We may also want to extend this to skip hosts that encounter any connection problem, such as authentication failures, and even down to actual run/sudo-failure issues (in that case, almost a sort of post-warn_only, continue-Python-keyword like behavior. See #448 for a PR for this angle.)
See the comments for some more detailed thoughts/approaches.
(Note: Ticket was originally created to deal with allowing control over network timeouts, which has been moved over to #249)
(Also note: There are some likely-applicable patches over in #189 which really belong here. Clean that up sometime; #189 will be closed with a more limited implementation but those patches will still be there.)
Originally submitted by Jeff Forcier (bitprophet) on 2009-07-20 at 05:26pm EDT
Jeff Forcier (bitprophet) posted:
Took a crack at this tonight while thinking about it after a user request.
The basics of skipping over a bad connect() are easy (just declare env var, test for it to select abort vs warn function). What to do other than that is a bit tougher.
This is mostly because of the lazy connections -- if you have a task that makes no connections and you tell it to run against a host list, it'll happily run per host in the list, even if none of the hosts are valid. If you have a task that does some non cxn stuff and then calls run() halfway down, that will then blow up on bad hosts.
What should that latter type of task do? It's already partially executed; if we want the entire task to not run for bad hosts, then connections have to occur before the task is even executed -- but we can't detect whether a task even needs connections, other than the fact that it is being run against a host list.
Should this indicate a change in when connections happen? After all, it might be more intuitive anyway, to connect at task start -- it's always a tad jarring when you see a few lines go by and then get a connection prompt. But I'm sure there's at least one or two reasons why the lazy version is equally valid (or rather, I'm sure such a change would screw up other folks, even as it would fix the issue for a different set of users).
And otherwise, what if we just say that all run/sudo/put/get functions simply warn and continue? (Which again would be easy to code -- just have _execute() return None or something if it gets back a bad connection object, perhaps.) That strikes me as being very error-prone and not very intuitive, though it would solve the above problems re: lazy connections.
Will definitely have to think about this a bit more.
on 2010-09-08 at 09:36pm EDT
Axel Rutz (aexl) posted:
very good point.
wouldn't everything be easier if we first iterate hosts then iterate tasks (instead the other way round)?
for me this would be more intuitive anyway.
on 2010-09-09 at 01:47am EDT
Axel -- IMO that's really just a special case of the "connect before executing" scenario, and if one assumes we're going down that road, then I'm not sure flipping the order around really makes a big difference.
What we really need to do is break out the "call X function on Y hosts" stuff (which has been mentioned many times) so that these sorts of execution scenarios are more easily swapped out (so that one could specify to do hosts-then-tasks, for example). Will take a bit of care to ensure nothing is seriously screwed up by doing so, though.
on 2010-09-09 at 09:54pm EDT
Did some brainstorming with Gekitsuu on IRC and came up with the following ideas:
I think that by combining both of these we can preserve backwards compatibility while allowing the overall skip-bad-hosts behavior to be implemented.
on 2010-09-09 at 10:13pm EDT
So, I'm an idiot, and the skip-bad-hosts feature is related to, but not actually intimate with, the idea of allowing control over various timeouts.

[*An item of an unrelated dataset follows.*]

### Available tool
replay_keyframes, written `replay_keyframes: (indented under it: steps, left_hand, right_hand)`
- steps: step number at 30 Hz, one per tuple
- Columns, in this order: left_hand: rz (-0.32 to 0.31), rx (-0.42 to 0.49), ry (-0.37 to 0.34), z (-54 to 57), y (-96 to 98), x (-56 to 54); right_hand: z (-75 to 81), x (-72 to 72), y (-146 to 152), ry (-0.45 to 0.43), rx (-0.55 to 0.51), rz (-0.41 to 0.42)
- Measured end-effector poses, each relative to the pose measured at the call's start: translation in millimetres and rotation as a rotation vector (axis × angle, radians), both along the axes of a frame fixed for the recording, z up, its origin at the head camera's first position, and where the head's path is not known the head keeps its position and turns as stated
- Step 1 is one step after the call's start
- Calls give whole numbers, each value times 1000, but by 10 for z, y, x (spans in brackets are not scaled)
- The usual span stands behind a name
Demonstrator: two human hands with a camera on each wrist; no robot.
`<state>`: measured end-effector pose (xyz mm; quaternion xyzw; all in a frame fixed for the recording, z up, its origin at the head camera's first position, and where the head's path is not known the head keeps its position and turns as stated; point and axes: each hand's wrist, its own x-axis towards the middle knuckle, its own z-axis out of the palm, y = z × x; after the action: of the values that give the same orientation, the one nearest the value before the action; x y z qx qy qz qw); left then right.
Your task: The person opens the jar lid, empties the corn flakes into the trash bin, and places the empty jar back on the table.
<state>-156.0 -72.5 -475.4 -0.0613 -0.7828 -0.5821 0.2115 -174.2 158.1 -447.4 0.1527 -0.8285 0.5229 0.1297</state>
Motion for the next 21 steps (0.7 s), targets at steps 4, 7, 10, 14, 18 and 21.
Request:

Since this ticket has more content in it for the former than the latter, I'm repurposing it and will spin off the timeout stuff to its own ticket. Sorry for any confusion, Axel!
on 2010-10-29 at 12:13pm EDT
WIP re #8
Started taking another stab at this today (though I'm pausing again, found workaround in my local codebase. meh.)
The approach I'm going with for now:
Switch network aborts to exceptions wrapping the real errors
Tests re #8
Document, changelog, add CLI flag re #8
Not sure if I can use this to not exit my python script if a password is incorrect. I am aware of the existence of pub/private key pairs. However I need to set them this way.
Can I just do:
And capture the exception? Or does that only work if the connection to the host is failing?
Thanks in advance for a quick response. Otherwise I'll have to fix this using an expect script.